Он подошел вплотную, взяв меня за подбородок и заставив посмотреть на себя. Его пальцы были холодными.
– С кем это вы гуляли? – он принюхался. – От тебя перегаром и дымом сигарет несет. И что это за духи? Это не твои.
Мое сердце бешено заколотилось. Это был запах розововолосой девушки, которая обняла меня в момент знакомства.
– Киран, отпусти. Я устала.
– Я не отпущу, – его голос стал тише и оттого еще опаснее. – У нас через месяц свадьба. Через месяц, Хелен! Ты это вообще понимаешь? А ты шляешься по ночным клубам с какой-то Кейт и ее бог знает какими друзьями! Ты ведешь себя как… как распущенная студентка, а не как моя невеста!
Он отпустил мой подбородок и прошелся по комнате, сжав кулаки.
– Ты вообще думаешь о том, что делаешь? О нас? О наших планах? Или тебе плевать?
– Я думаю, – прошептала я, чувствуя, как стены смыкаются вокруг меня. – Просто… мне нужен был глоток воздуха. И вообще это все-таки был день рождения моей подруги, а не просто встреча.
– Воздуха? – он резко обернулся, и в его глазах вспыхнула та самая, знакомая до тошноты ревность. – Какого еще воздуха? У тебя есть все! У тебя есть я! Или тебе уже мало меня? Ты ищешь что-то еще?
Его слова висели в комнате, ядовитые и душащие. Он подошел еще ближе, говоря уже прямо в лицо, тихо, сдавленно:
– Запомни раз и навсегда. Я – единственный мужчина в твоей жизни. Был и буду. Ты принадлежишь мне. И скоро, очень скоро, ты наденешь мое кольцо и поймешь, что все эти твои глотки воздуха – просто детские глупости.
Он повернулся и ушел в спальню, хлопнув дверью. Я осталась стоять одна в центре гостиной, вся дрожа, как осиновый лист. Давило на грудь. Не хватало воздуха. Того самого, который он обещал мне перекрыть. Внезапно и так отчетливо я ощутила себя вещью с фирменной биркой, которую купили в дорогом бутике и собирались по полной ей пользоваться, пока смерть не разлучит…

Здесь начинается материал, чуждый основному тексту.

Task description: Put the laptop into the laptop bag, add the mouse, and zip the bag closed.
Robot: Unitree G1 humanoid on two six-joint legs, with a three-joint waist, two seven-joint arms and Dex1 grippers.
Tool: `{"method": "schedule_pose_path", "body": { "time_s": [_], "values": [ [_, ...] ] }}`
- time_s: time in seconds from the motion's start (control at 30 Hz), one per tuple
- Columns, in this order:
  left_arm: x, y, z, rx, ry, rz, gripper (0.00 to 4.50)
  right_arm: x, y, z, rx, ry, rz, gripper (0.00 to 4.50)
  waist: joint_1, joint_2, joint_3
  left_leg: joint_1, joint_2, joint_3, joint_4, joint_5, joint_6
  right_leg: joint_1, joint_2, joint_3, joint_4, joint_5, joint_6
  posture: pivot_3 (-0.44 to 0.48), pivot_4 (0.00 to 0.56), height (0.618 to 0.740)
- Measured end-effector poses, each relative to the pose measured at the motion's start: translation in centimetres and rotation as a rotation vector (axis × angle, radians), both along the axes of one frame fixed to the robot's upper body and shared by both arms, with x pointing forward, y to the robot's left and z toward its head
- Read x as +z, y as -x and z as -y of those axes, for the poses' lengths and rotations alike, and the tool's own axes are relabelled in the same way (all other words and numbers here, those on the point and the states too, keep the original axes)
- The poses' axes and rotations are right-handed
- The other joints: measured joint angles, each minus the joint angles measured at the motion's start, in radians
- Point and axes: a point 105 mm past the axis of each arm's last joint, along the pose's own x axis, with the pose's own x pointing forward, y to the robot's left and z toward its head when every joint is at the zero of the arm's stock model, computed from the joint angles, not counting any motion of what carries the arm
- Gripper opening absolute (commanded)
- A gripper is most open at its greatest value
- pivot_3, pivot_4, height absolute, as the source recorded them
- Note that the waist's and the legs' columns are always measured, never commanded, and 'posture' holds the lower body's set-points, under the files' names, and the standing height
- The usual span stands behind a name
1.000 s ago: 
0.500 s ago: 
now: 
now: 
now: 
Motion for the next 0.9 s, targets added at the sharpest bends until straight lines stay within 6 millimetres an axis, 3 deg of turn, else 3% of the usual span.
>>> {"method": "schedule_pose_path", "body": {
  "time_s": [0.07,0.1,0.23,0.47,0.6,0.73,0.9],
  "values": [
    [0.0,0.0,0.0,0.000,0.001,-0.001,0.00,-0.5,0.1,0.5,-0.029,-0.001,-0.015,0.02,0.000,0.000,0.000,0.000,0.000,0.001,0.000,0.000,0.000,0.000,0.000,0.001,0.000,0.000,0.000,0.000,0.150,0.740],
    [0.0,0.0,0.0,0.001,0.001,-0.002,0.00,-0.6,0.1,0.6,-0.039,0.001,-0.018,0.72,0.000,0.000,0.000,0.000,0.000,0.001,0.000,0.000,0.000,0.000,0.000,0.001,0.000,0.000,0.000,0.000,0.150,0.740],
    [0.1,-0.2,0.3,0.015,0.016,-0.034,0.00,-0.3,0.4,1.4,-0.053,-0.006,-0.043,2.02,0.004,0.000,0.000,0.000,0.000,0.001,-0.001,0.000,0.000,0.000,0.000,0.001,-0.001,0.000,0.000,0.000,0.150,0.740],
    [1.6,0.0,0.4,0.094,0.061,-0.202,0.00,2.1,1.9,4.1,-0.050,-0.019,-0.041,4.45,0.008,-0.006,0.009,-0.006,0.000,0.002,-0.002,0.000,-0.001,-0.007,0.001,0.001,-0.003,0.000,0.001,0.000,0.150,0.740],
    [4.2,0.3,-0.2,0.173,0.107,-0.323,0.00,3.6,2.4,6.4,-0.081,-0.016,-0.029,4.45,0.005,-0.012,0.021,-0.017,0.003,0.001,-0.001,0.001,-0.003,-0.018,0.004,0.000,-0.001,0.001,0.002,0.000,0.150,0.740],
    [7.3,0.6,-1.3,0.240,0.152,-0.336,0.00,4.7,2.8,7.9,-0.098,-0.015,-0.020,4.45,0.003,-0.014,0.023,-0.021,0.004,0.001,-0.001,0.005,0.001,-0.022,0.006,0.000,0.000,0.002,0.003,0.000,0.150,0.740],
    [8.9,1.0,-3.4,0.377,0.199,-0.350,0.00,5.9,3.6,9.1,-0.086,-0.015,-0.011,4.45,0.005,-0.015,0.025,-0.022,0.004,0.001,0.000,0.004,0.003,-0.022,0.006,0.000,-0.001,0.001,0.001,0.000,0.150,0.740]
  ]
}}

Я подошла к окну и распахнула его, жадно глотая теплеющий утренний ветер. Он пах свободой. Он пах ночью. Он пах виски, сигаретным дымом, гитарными аккордами, рассветной росой и лосьоном девушки с розовыми волосами.
Арти.
Его образ всплыл перед глазами таким ясным и живым. Его спокойный, всепонимающий взгляд. Его тихий голос, рассуждающий о Толстом на рассвете. Его улыбка. Рядом с ним я не была ничьей собственностью. Я была просто собой. И это ощущение было таким острым, таким желанным, что перехватывало дыхание сильнее, чем любая истерика Кирана.
Его друзья обмолвились, что он приехал в отпуск и скоро возвращается обратно. В Saint P. Огромный, чужой город, который заберет его и навсегда сотрет этот случайный эпизод из моей жизни.
И в этом была своя горькая прелесть. Своя безопасность.
Одно свидание. Одна прогулка. Всего лишь глоток того воздуха, которого мне так не хватало. Никто не узнает. Ничего не изменится. Это будет просто… красивая точка. Прощальный аккорд перед тем, как надеть на себя пожизненную роль жены Кирана.
С этим решением на душе стало странно спокойно. Я достала телефон, салфетку из кармана и сохранила номер под именем Серые глаза, после чего положила листок в книгу, зная, что Киран никогда их не читал.
Мои пальцы задрожали, когда я решилась набрать сообщение. Короткое. Простое. Безопасное.